At Dropbox, we like to think that our evolution has been driven from the bottom up — from the brilliant and hardworking people who dream up, design, engineer, and market our products and platform. Their work and their ideas shape us as a company and inform our plans for our future.

And since 2020, those plans have definitely shifted in a way that nobody anticipated, but that has provided even more opportunities for Dropboxers to shape the future of work. It all started with the sudden global shift to remote work. In an interview with the Boston Globe, our CEO Drew Houston said, “It felt like the world was hit by an asteroid, and overnight everything was different. First, [my priority] was helping make sure that everybody is safe and we can support them.

But then it was pretty clear that this might be one of the most fundamental changes to knowledge work since that term was invented 60 years ago. It was very clear that 2020 would be the year that the world permanently shifted from knowledge workers primarily working in an office, to primarily working out of a screen. We could see this with our customers very literally. I was talking to a customer last week — [They] were all in the office the day before lockdown, [and] all their servers were in there. They needed a way to migrate all of their stuff into the cloud, because they went from three physical sites to 100 physical sites, as people were all working from home. Dropbox was instrumental in making that happen.

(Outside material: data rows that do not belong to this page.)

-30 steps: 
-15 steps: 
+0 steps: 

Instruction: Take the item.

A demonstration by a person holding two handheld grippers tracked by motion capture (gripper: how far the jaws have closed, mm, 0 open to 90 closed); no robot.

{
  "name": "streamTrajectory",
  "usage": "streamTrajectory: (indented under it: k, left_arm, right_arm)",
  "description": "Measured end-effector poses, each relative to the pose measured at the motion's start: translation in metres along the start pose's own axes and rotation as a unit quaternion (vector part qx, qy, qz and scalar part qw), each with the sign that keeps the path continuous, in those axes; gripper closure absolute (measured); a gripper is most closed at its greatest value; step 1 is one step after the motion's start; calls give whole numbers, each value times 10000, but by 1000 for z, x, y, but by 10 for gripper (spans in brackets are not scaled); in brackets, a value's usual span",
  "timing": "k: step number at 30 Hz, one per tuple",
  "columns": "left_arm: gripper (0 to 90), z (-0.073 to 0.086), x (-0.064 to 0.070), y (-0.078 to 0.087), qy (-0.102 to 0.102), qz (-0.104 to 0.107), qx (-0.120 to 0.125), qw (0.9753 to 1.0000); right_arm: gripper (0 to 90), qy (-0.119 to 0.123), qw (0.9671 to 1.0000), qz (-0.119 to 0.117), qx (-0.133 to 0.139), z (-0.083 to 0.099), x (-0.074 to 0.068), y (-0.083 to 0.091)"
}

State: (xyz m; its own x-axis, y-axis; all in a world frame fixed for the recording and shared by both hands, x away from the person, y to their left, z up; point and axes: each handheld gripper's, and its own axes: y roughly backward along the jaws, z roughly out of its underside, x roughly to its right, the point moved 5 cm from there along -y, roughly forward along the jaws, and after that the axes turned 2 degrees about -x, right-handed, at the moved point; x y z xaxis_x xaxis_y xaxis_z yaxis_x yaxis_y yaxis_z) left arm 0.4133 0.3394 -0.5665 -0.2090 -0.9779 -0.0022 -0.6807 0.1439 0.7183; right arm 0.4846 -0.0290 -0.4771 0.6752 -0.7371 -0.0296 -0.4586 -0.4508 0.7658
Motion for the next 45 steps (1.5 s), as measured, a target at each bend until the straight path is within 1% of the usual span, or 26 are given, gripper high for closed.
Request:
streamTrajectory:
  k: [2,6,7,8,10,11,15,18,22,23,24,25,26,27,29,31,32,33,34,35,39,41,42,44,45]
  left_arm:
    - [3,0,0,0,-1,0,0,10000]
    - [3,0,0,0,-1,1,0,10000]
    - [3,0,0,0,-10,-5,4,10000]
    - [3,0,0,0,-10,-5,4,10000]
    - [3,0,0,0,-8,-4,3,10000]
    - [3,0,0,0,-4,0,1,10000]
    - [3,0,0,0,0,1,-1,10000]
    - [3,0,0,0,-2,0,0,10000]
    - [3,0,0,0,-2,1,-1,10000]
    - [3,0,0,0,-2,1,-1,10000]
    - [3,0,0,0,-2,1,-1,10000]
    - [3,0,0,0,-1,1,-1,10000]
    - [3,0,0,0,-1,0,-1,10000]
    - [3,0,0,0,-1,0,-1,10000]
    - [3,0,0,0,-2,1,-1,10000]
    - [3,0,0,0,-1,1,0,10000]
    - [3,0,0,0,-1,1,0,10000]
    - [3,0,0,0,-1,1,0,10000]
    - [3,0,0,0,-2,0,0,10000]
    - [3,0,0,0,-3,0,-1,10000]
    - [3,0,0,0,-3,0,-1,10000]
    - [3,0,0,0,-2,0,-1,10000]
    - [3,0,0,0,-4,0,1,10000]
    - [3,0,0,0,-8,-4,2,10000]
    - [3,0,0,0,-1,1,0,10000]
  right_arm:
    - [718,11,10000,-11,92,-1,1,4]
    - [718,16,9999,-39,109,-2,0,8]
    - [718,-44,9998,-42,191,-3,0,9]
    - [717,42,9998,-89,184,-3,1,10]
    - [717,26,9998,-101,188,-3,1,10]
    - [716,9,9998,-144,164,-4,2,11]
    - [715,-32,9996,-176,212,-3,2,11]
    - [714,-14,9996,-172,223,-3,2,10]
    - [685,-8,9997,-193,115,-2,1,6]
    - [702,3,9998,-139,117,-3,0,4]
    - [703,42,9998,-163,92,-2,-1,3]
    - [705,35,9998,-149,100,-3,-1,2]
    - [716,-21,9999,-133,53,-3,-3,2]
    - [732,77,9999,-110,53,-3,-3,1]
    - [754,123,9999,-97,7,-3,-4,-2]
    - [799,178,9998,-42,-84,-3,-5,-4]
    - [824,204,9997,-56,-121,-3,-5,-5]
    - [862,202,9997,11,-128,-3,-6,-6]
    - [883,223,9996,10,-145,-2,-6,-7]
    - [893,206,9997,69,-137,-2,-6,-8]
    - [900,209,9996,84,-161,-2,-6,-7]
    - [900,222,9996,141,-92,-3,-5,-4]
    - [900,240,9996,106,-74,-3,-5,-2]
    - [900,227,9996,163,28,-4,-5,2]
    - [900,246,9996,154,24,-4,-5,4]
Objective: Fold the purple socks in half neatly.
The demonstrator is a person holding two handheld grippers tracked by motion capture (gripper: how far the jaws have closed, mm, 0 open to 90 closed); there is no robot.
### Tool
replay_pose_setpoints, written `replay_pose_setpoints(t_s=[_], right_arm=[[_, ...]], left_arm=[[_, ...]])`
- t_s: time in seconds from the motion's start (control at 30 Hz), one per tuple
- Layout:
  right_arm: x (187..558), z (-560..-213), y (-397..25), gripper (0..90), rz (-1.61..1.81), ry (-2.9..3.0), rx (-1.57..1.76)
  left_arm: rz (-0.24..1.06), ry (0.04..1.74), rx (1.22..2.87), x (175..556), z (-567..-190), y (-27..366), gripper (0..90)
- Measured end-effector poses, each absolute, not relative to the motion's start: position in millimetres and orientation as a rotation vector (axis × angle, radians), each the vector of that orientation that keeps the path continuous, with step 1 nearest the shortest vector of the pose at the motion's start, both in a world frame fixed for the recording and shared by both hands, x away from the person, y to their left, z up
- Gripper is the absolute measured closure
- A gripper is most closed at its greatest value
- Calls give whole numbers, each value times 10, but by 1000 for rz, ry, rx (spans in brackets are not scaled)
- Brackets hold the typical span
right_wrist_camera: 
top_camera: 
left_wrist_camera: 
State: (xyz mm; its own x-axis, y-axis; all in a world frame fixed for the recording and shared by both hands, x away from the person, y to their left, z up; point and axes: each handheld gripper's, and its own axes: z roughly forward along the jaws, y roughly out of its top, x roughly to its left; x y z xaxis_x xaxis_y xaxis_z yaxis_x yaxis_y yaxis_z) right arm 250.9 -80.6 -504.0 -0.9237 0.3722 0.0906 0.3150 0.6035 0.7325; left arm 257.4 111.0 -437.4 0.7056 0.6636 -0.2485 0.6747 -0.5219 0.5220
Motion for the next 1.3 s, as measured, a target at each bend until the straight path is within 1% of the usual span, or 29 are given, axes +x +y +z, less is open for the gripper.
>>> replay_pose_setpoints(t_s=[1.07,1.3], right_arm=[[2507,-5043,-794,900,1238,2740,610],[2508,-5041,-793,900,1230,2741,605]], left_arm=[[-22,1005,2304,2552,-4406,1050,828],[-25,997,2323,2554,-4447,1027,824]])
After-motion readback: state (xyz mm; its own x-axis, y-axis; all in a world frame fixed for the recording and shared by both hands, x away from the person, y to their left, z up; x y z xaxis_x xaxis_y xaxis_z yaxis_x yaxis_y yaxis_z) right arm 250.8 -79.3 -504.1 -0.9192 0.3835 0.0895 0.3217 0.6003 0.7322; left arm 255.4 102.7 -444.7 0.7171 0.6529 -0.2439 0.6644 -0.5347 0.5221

We were very happy to hear that doctors were using us to coordinate medical responses, or people were using HelloSign [an e-signature service owned by Dropbox] to sign PPP loans. If we’re all working out of digital environments, what you see on your screen is a lot more important than the design of the physical [office] space, and I don’t think it’s gotten nearly as much attention.”

Drew elaborated on the importance of the design of our digital spaces and making our tools work for us (instead of the other way around) at our internal Sync Up summit: “At work, there was this growing problem of distraction and overload that it didn’t seem like the world was solving. There was a cultural problem in that we’re all wearing our busyness like a badge of honor on our sleeves when we should really be focused on creating a more sustainable way of working. The technology is part of it too — initially, it helped us get things done and save time. But eventually, the tools kind of became the work. You look at your phone and you have 80,000 unread whatevers. So now we’re in a situation where it feels like work has spilled over into every waking moment.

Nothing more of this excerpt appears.